The text in which this oath is described is written in approximately 500 BC. Doctors swore in the face of the gods to adhere to certain ethical principles in their practice. Today, doctors often give a similar oath at the end of the medical school, this is a kind of ritual of initiation into the profession. The principle of “no harm” is taught psychologists. For psychoanalysts, this means the need to make contact with your own unconscious.

It would be nice to demand such an oath from all parents. They need to be most careful, because it is they who, responsible for raising children, are potentially capable of causing them the greatest damage. The most severe psychological injuries are caused at the very early age, and sometimes even in the womb. It would seem that it is worth demanding both from parents and from everyone who is associated with raising children to strictly adhere to this principle? But is it really possible to never harm?

Typically, the most difficult cases are associated with emotional violence, since it often remains inconspicuous

Parents can harm children without understanding it themselves. They would prefer not to know that they are harmful to children, because we all want to think that we are doing the right thing. In reality, those parents who are most convinced of their innocence are most harmful to children. If they are not ready to objectively evaluate how they educate children, it is very likely that they harm them. Of course, most parents wish children all the best, but as they say, the road to hell is paved with good intentions.

Since many do not realize what harm to children, even sentences to introduce licenses for the birth of children, but such ideas meet resistance. Therefore, we will manage the means of persuasion so far.

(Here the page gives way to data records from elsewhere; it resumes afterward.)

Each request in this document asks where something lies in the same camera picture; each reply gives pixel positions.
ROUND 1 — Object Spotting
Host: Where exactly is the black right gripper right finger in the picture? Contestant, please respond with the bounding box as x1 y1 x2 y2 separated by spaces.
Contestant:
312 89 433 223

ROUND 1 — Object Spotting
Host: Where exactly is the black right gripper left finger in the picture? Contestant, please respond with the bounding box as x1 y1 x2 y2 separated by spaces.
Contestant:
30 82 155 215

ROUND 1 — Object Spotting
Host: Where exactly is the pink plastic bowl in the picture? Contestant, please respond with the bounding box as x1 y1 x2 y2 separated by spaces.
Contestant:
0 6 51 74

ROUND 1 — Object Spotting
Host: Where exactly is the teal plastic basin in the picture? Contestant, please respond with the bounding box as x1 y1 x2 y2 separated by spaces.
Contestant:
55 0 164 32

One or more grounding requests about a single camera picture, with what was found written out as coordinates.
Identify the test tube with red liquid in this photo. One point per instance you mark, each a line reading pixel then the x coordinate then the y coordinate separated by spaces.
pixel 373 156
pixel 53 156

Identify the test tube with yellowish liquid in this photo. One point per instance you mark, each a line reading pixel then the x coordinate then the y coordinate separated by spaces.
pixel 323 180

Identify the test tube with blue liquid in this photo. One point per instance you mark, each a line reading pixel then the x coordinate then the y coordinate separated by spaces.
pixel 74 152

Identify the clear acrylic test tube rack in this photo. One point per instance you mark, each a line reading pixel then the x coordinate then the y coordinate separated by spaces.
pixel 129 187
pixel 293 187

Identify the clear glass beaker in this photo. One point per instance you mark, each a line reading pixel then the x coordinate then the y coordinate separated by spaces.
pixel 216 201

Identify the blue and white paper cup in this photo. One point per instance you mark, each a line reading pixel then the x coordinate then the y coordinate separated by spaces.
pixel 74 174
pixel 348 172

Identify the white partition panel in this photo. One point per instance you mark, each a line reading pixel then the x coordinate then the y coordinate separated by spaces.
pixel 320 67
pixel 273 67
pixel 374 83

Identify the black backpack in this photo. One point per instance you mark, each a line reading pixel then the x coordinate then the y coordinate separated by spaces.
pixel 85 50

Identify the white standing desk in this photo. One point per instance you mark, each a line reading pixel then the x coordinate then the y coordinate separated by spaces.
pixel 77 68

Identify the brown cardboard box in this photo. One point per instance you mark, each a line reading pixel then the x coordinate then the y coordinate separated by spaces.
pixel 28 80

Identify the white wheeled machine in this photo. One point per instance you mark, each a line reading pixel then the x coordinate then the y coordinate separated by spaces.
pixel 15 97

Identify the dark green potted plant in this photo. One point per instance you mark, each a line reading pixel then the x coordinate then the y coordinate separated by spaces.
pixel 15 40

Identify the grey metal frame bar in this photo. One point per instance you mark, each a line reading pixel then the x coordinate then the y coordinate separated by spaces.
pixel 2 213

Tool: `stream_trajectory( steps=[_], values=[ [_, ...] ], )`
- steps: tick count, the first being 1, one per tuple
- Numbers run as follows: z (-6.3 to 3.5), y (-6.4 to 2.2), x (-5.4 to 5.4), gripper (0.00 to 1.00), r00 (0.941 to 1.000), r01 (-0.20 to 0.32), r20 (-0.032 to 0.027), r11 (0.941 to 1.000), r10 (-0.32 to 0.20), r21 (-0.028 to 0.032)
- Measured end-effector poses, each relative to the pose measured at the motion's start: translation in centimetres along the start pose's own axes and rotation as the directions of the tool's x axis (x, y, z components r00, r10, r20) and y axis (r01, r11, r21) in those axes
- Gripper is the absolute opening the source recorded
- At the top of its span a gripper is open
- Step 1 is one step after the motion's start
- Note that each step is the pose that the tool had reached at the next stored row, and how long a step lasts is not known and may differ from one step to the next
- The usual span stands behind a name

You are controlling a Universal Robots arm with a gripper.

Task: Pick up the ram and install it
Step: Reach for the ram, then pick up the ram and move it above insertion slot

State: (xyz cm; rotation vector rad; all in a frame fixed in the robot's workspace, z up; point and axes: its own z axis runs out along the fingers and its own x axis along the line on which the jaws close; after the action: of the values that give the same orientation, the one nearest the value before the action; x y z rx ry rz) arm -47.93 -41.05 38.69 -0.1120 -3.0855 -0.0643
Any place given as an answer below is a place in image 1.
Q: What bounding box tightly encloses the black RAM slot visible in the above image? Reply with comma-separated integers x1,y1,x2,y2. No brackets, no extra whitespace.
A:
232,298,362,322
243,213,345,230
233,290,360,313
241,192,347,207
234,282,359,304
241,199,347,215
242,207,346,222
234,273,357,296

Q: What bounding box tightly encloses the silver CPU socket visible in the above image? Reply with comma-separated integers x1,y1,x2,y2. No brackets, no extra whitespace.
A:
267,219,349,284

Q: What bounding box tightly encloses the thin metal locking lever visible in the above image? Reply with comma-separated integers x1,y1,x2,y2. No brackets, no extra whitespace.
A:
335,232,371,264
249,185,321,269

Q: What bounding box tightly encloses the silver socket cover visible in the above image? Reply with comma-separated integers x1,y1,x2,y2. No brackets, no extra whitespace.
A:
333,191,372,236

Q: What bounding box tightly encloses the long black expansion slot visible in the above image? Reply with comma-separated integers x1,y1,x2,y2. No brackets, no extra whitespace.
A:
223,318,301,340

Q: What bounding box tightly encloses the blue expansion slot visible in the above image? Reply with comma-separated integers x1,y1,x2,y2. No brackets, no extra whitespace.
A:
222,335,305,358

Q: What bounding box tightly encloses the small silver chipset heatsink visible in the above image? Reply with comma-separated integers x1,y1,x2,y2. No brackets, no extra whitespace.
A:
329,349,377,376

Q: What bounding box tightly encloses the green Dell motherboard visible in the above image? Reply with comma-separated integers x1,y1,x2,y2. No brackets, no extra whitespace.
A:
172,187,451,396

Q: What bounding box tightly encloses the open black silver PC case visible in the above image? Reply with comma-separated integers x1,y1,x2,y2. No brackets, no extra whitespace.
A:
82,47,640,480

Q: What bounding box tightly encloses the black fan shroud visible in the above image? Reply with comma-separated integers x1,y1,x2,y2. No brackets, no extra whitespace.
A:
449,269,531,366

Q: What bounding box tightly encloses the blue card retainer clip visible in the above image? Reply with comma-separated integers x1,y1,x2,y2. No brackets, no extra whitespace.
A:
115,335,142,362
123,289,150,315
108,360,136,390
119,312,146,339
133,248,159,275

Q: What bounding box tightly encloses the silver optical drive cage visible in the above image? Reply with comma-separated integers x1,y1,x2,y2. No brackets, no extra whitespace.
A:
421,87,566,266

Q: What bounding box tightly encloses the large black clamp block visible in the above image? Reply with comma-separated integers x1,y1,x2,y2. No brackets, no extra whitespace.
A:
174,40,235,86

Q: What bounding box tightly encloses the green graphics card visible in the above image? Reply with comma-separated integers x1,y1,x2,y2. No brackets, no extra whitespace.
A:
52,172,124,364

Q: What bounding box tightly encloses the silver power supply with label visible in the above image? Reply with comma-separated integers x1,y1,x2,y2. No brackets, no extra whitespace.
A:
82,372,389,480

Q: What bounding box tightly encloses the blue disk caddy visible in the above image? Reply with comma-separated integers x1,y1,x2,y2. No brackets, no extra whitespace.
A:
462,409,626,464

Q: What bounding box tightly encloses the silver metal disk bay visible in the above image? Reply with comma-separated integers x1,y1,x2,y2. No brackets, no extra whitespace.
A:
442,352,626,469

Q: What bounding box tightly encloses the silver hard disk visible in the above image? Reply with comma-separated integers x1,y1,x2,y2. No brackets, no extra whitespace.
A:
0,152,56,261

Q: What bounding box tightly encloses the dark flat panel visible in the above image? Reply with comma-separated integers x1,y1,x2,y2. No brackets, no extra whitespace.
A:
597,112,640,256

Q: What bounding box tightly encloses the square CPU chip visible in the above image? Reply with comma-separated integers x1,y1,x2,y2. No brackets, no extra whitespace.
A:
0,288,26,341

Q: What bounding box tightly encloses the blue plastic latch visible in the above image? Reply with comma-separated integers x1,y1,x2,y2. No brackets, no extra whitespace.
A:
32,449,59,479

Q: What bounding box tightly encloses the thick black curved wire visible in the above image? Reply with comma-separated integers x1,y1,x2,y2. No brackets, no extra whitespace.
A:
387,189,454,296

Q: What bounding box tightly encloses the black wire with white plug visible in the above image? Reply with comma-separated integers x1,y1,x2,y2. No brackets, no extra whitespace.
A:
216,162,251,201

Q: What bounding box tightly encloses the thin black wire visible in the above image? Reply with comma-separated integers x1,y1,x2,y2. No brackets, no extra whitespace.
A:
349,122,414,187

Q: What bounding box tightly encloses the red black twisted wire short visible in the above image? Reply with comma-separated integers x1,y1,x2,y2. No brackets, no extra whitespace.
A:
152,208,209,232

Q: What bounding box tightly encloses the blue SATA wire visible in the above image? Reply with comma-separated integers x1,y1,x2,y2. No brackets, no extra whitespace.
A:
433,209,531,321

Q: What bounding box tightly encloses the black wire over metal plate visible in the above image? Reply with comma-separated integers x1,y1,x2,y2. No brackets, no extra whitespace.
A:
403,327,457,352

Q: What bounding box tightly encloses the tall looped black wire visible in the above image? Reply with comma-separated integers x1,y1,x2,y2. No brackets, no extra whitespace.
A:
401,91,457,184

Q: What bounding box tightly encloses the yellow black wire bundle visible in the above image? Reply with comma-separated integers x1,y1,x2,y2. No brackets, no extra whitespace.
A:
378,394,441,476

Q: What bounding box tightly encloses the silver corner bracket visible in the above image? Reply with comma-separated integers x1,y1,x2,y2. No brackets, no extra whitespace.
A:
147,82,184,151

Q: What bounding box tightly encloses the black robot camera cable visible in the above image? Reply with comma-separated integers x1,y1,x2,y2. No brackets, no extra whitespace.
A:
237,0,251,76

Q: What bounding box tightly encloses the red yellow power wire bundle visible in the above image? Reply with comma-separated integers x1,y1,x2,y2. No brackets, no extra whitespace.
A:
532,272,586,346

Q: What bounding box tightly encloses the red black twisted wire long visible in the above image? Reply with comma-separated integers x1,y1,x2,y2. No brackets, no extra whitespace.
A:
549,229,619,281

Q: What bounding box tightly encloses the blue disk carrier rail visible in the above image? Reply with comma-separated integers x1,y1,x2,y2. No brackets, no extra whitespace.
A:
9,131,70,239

Parents can harm the child in different ways, the most difficult cases are associated with emotional violence, since it often remains inconspicuous. All described below are examples of emotional violence.

Many parents are characterized by narcissistic features, and they rarely think about whether they are treated correctly with children. They have excuses for actions or they are completely immersed in their world and it is impossible to reach them.

Sigmund Freud had this in mind when he began to talk about the unconscious. The unconscious is not just a certain part of our mind (according to Freud, a very significant part), it can harm

both ourselves and others. The more the unconscious in us, the less we control our actions.

Schizophrenic is almost entirely in the grip of the unconscious. Father, patient with schizophrenia, almost completely loses its connection with reality. His reality is his nonsense and hallucinations, and his reality is not aware of the real reality. Such a father (and often no one knows about his illness outside the family) will cause great harm to children.

Schisophrenia patient will establish with her baby such a relationship that will not understand anyone except them two. She harms him without even thinking about it. But the pentor-shisophrenic is an extreme case on the scale of the harm done to the child. It can also evaluate what harm to clinical depression, bipolar disorder, borderline personality disorder, antisocial or obsessive-compulsive disorder. Each of these parents harms children, while being confident in their innocence and justifying their actions.

Protective mechanisms – projection, reactive education, denial – allow parents not to notice the damage that they cause to the child

Healthy parents – those who have the influence of the unconscious and, therefore, they know themselves well. Such people are less likely to harm their children and someone else. Children do not understand what they are harmful. For example, in the case of parental hyperopeca, mother is constantly near the child to protect him from any possible troubles. Mom feels loving, and the child is loved. But she harms him with a hyper -pesh, because it does not give self -confidence. Such children cannot learn how to provide themselves, they cannot show individuality and become independent.

Freud first opened the unconscious around 1900, publishing the book “Interpretation of dreams”. Then he introduced the concept of a protective mechanism – with the help of these mechanisms, we hide the truth from ourselves that we do not want to know. Projection, reactive education, denial allow parents not to notice the damage that they cause to the child.

We do not want to know that we are harmful to others, and from a very early age we begin to hide this fact from ourselves with the help of psychological defenses. By the time we become adults, these protective mechanisms become part of our personality. Unfortunately, the unconscious these days are not talked about. But while parents and humanity as a whole will not understand this phenomenon, they will continue to harm their children, and these children, in turn, will harm others in their world.